Paper presentations at ACC 2020 will consist of two formats: 4 parallel rapid-fire interactive (RFI) sessions during the morning, followed by 22 parallel traditional 20-minute oral presentation sessions in the afternoon and evening. Below is the basic program layout for each day at the conference:
More specifically, each morning RFI session consists of the following:
- one 15-minute keynote talk to start the session, followed by 10-min Q&A
- back-to-back, 24 three-minute oral presentations, no Q&A, followed by an 8-min transition time
- 30-minute interactive display where all authors across all four RFI sessions will show more details of their work via digital LCD displays and interact with audience and answer questions (similar to a traditional poster presentation format). All displays will occur in one large room.
The RFI sessions are intended to provide the authors an opportunity to present their work to a larger audience, enhance the interaction for conference participants, and encourage attendees to discuss with more authors during the interactive presentation that takes place after all 3-minute oral presentations.
All peer-reviewed papers will be presented in either the RFI sessions or the traditional oral presentation format. Authors who submit papers and DO NOT want to present in the RFI format have the option to request presenting in the traditional 20-minute format.
Examples of RFI talks are shown below:
Detailed Instructions for Authors
- 15-min Keynote Talk
If your paper has been selected by the Program Committee as a Keynote, then you will have 15 minutes to orally present your work at the beginning of the RFI session. These talks are similar to the regular talks given in the typical 20-min format. Afterwards, you will have 5 minutes for Q&A before switching to the 3-minute RFI presentations (see below).
- Standard 3-minute RFI Presentation
Your presentation has two components: a three-minute rapid-fire oral presentation and a 30-minute interactive (digital) display. This format gives you the opportunity to present your work to a large audience (there are only four parallel speaking sessions, with an estimated 150-200 people attending each session) and allows deeper interaction with those interested in your work in the second interactive part of the presentation. During a typical RFI session after the keynote presentation, one speaker will be speaking, while the next speaker is setting up his/her laptop. The current speaker’s laptop is projected to the main screen. A monitor at each podium shows the speaker what is (or will be) projected to the center screen. After three minutes, the spotlight shifts to the next speaker, whose microphone becomes live and whose laptop now controls the center screen. There will also be a 3-minute countdown timer. No questions are allowed as the talks will occur back-to-back.

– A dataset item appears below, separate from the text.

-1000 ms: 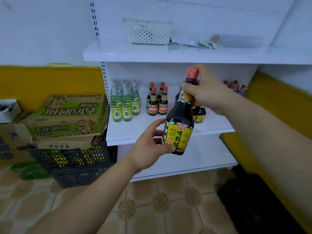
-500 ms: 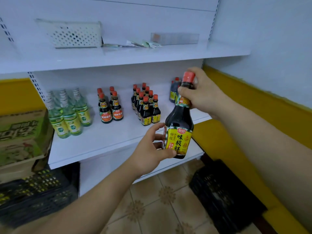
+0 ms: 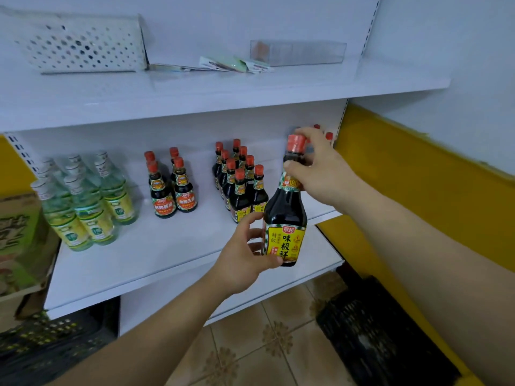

For the speaking portion of the session, you will come to the front of the room at the beginning of the session. While the speaker before you is speaking, you will have three minutes to set up your laptop (VGA/HDMI connection will be provided). There will be a volunteer at the podium to help you if you need it. There will be a local monitor on the podium that shows what will project from your laptop to the screen, so you can be sure that the audience will see what you see on the monitor. There will be no audio hookup for your computer. When the previous speaker’s three minutes are over, their microphone will go dead, yours will become live, your monitor will be projected to the main screen, and the spotlight will shift to you. Your three minutes starts right then and you can begin your talk. Practice rooms will be available where you can test your connection before the session. Finally, there will also be a second large screen in each room where the single digest slide of each paper will be shown. As a fallback, in case of technical problems setting up your laptop, you can give your presentation using that slide.
You will have only three minutes, and there will be no changeover time and no questions, so you should be able to get your message across, enabling the audience to know if they want to learn more and discuss further about your work during the interactive session. Use the time wisely! Questions and discussions will happen during the interactive sessions.
You must finish in three (3) minutes! Plan on 2:50 to be safe. After three minutes, your microphone will go dead and your laptop will no longer be projected.
PRACTICE! Most likely, you will need to practice a number of times to get your message across effectively in only three minutes. You will not be introduced. Give your name and the title of your paper. Your presentation is an advertisement for your paper, so focus on insights rather than details. Avoid spending much time on related work. Consider giving an application/motivation of your work, the main result, and one piece of technical “meat” (e.g., a theorem, a design principle, an equation, etc.) that will help the audience understand the methodology and the depth of the work, understanding that there will not be time for all the details.
- The Interactive Display (via LCD displays)
After the speaking portion of the session, you will move to the interactive areas, where attendees can ask you questions and engage in discussion in a 30-minute interactive display, similar to a traditional poster presentation. You will have a 40”-42” LED 1920×1080 display to project your laptop (VGA and HDMI connection provided). All screens will be numbered, so make sure you find the screen with the correct number.
- If you have more than one author for your paper, we recommend you have two authors at your interactive station. This allows one author to walk around and talk to other authors of thematically-related papers while the second author presents the work. If there are people waiting to talk to you, limit your discussion with any one attendee. Schedule a time later to get together to discuss in more detail. You should have several slides prepared that get into the details, but do not plan to give full 15-minute one-way talks. The format of the interactive display should encourage lively discussions between paper authors and audience members. The format of the interactive display is not to repeat the same 15-minute one-way talk over and over until the end of the session.